Open it in a popup / new tab

ts
const { action } = await fetch("/v1/fiat/order", {
  method: "POST",
  headers: { "content-type": "application/json" },
  body: JSON.stringify({ quoteId }),
}).then((r) => r.json());

if (action.type === "wrapper") {
  window.open(action.url, "tf-checkout", "width=480,height=720");
}

A popup sidesteps the frame-ancestors requirement (nothing is being framed), and the bridge still reaches you via window.opener.

The event bridge

The wrapper relays the provider widget's postMessage events to both parent and opener (so iframe and popup both work), in two forms.

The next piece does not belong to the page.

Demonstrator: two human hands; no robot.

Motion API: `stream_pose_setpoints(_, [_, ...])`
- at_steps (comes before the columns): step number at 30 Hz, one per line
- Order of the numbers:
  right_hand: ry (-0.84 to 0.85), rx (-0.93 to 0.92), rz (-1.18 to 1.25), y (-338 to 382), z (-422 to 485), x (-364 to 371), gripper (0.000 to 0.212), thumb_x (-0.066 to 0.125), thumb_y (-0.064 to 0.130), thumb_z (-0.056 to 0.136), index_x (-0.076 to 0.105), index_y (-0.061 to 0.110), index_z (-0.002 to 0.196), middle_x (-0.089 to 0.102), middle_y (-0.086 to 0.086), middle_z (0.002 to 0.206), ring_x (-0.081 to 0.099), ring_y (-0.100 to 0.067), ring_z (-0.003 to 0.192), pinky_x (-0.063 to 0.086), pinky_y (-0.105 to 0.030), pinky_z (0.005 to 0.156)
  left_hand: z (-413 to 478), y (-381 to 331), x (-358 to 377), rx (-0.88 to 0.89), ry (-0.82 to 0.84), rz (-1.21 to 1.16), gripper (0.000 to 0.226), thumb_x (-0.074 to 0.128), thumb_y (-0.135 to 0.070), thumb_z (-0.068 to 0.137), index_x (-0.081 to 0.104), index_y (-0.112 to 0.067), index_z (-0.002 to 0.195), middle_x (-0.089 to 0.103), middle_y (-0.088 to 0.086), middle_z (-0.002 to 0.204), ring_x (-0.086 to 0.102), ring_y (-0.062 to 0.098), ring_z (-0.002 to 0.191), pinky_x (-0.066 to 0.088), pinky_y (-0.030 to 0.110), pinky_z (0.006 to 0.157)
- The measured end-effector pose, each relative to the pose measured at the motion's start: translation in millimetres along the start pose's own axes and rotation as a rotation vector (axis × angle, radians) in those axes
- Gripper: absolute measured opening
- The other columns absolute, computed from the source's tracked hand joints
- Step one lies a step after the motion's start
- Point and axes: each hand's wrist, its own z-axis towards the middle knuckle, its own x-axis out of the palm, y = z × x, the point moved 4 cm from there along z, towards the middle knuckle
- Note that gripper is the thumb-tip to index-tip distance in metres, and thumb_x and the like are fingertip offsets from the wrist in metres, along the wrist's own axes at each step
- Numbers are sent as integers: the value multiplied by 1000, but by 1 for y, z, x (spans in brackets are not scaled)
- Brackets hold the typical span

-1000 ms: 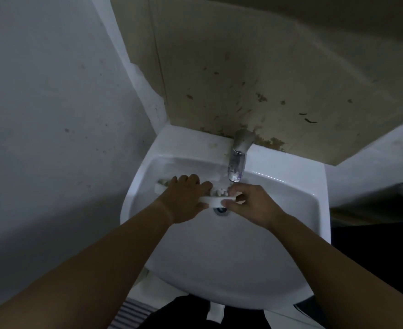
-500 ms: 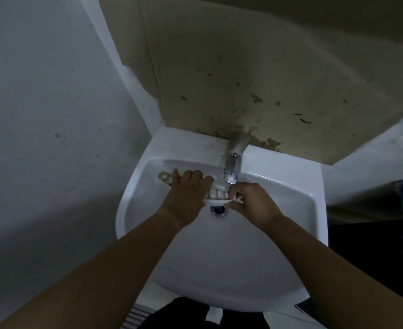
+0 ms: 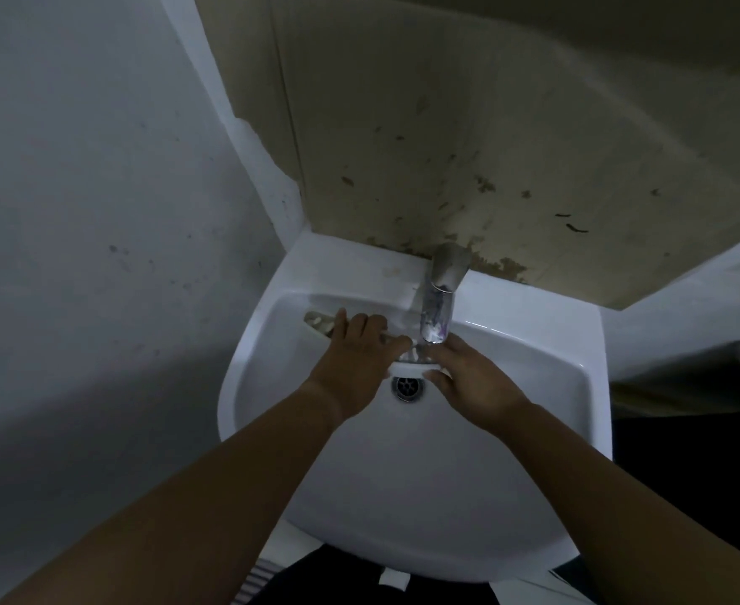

1. Unified lifecycle events (recommended). The wrapper translates each provider's native events into a stable, provider-agnostic vocabulary and forwards them under the FIAT_WIDGET_EVENT envelope:

ts
interface FiatWidgetEvent {
  type: "FIAT_WIDGET_EVENT";
  event: "widget_ready" | "order_created" | "order_processing" | "order_completed" | "order_failed" | "widget_close";
  provider: string;
  orderId?: string;
  providerOrderId?: string;
  data?: Record<string, unknown>;
}
  • widget_ready — the provider widget initialized. order_created / order_processing / order_completed / order_failed track the order. widget_close — the provider widget closed (the wrapper auto-closes a popup ~300 ms later).
  • order_failed and widget_close are suppressed until widget_ready has fired, so a provider's init-time close/cancel (expired session, region mismatch) never cancels a fresh order.
ts
window.addEventListener("message", (event) => {
  const msg = event.data;
  if (!msg || msg.type !== "FIAT_WIDGET_EVENT") return;
  if (msg.event === "order_completed" || msg.event === "order_failed") {
    refreshOrderStatus(msg.orderId); // re-fetch GET /order/:id
  }
});

2. Raw provider relay (advanced). Every provider message is also relayed verbatim, tagged by source, for consumers that need the untranslated payload:

ts
type BridgeEnvelope =
  | { source: "tokenflight-fiat"; type: "wrapper_ready"; orderId: string; provider: string }
  | { source: "tokenflight-fiat"; type: "provider_event"; orderId: string; provider: string; data: unknown };

The bridge is for UX hints only

Bridge events (translated or raw) are untrusted relayed provider output — never treat one as proof an order paid, completed, or failed. Authoritative status comes only from GET /order/{orderId} and provider webhooks. Use bridge events to trigger a re-fetch or a spinner; gate fulfillment on the order record. See Lifecycle & webhooks.

provider_widget and redirect

If you get a non-wrapper action, you open the URL yourself — there's no SDK CSP or bridge, and you rely entirely on GET /order/{orderId} + webhooks for status:

ts
switch (action.type) {
  case "wrapper":
    openWrapper(action.url);
    break; // SDK page: CSP + bridge
  case "provider_widget":
    window.open(action.url, "_blank");
    break; // you own framing
  case "redirect":
    window.location.assign(action.url);
    break;
  case "none":
    break;
}

Recovering after a reload

The action is persisted, so a frontend that lost its in-memory state can resume. GET /order/{orderId} re-serves the action — re-open the same wrapper URL:

ts
const order = await fetch(`/v1/fiat/order/${orderId}`).then((r) => r.json());
if (order.action?.type === "wrapper") {
  reopenWrapper(order.action.url); // same /widget/:id URL — resume checkout
}

Branch on order.action?.type, and fall back to a plain status display for terminal orders.